I’ll try to keep this relatively short and sweet. Not because it looks like the sun is coming out and it’s my day off today, but because I named Soundgarden as an all time favourite of mine in my article in the ‘When I hit rewind’ section of this site, and there is a frankly amazing interview by Pete Makowski with front man Chris Cornell in the ‘Interviews’ section. Soundgarden are in danger of taking this site over and they’ve barely lifted a finger as a band since 1997!
That said, Soundgarden’s first live album and first commercial release since ‘97’s greatest hits ‘A-Sides’ deserves a mention. It’s a collaboration of live tracks taken from their 1996 tour of the U.S which turned out to be their last until recently reforming. According to the sleeve notes, the whole tour was recorded on analogue equipment – 3 sets of 24 track mobile trucks with 24 track machines running 20 seconds apart so as not to miss a note when a tape ran out. A pretty big effort, but well worth it.
The songs captured on here show the band at their best. The sound is massive and shows the many different faces of Soundgarden: the heavy, slow, grinding Sabbath-like side, the scuzzy, punky side, the psychedelic guitars, the apocalyptic drumming, and the much talked about voice of Cornell which sometimes defies what one persons vocal chords should be capable of.
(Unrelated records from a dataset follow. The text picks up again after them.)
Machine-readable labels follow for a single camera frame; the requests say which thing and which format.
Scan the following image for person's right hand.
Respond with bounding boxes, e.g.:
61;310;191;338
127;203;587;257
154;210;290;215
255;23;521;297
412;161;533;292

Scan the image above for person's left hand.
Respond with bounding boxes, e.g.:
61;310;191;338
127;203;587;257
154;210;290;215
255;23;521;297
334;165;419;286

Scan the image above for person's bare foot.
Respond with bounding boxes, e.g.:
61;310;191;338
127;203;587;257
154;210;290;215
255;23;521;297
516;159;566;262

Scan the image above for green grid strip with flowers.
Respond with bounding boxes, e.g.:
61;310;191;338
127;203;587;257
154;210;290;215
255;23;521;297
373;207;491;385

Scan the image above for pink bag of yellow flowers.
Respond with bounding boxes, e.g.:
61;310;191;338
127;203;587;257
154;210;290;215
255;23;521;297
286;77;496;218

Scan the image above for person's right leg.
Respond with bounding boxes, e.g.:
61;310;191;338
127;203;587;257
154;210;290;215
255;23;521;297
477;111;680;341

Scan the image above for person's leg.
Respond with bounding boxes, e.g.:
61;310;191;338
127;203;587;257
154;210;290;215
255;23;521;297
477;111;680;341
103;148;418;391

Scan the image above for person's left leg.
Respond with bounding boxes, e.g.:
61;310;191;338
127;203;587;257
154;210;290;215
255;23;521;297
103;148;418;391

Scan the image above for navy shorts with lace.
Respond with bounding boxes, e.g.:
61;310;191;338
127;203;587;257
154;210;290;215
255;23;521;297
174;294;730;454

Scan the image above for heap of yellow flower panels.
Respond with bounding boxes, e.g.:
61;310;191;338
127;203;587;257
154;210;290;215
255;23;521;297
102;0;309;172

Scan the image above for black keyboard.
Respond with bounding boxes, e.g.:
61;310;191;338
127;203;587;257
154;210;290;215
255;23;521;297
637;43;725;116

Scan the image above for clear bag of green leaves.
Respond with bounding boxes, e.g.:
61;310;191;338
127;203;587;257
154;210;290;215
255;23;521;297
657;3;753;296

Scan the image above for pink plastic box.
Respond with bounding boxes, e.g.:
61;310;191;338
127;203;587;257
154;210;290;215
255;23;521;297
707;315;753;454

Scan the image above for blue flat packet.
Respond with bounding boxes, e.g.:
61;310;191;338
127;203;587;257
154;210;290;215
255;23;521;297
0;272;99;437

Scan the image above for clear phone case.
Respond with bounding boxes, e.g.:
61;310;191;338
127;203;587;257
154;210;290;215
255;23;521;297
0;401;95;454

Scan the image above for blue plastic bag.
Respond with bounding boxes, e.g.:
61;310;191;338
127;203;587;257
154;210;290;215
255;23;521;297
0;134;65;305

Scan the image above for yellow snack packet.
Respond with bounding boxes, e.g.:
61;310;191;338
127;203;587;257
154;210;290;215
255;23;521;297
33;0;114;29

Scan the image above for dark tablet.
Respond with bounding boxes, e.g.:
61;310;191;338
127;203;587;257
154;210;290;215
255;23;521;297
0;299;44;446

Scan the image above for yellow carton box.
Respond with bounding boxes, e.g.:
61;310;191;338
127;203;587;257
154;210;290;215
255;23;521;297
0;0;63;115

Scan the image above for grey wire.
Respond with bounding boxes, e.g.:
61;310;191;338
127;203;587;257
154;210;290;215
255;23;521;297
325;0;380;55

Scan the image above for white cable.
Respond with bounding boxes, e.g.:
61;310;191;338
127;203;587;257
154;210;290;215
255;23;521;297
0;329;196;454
These influences are affirmed by a cover of The Stooges ‘Search And Destroy’ and The Beatles ‘Helter Skelter’ which leads straight into Soundgarden’s own ‘Boot Camp’. Two great choices as it can be easy to just lump Soundgarden’s sound with Led Zeppelin which would be very short sighted as this CD, along with any of their albums show that there is so much more to them.
All the classics are on here and they offer something more than the studio recordings. ‘Black Hole Sun’ is done as a solo effort from Chris Cornell, and ‘Jesus Christ Pose’ is frantic, fast paced, immense and enough to wake the dead! The band thunder thorough ‘Nothing To Say’ and make these huge live shows seem like a walk in the park. ‘Slaves & Bulldozers’ would put most bands live efforts to shame, such is the tightness of the bass and drums, the quality of Kim Thayil’s guitar and those incredible vocals. ‘Fell on Black Days’ and ‘Rusty Cage’ are two more fantastic songs played fantastically well live, as are ‘Burden In My Hand’ and ‘Dusty’ from the bands last album ‘Down On the Upside’.
In short, this live album successfully spans the career of Soundgarden. It’s shows the musical ability of a band at their best in the same way The Who‘s ‘Live at Leeds‘ showed just what they were capable of live. It shows that the songs translate live just as well as the studio recordings. It makes me pray that they play in the UK so I can tick them off on my wish list of bands to see before I die.
Not very short and sweet in the end! But hey, you can’t just listen to an awesome album and say ‘Yeah it’s good, go and buy it.’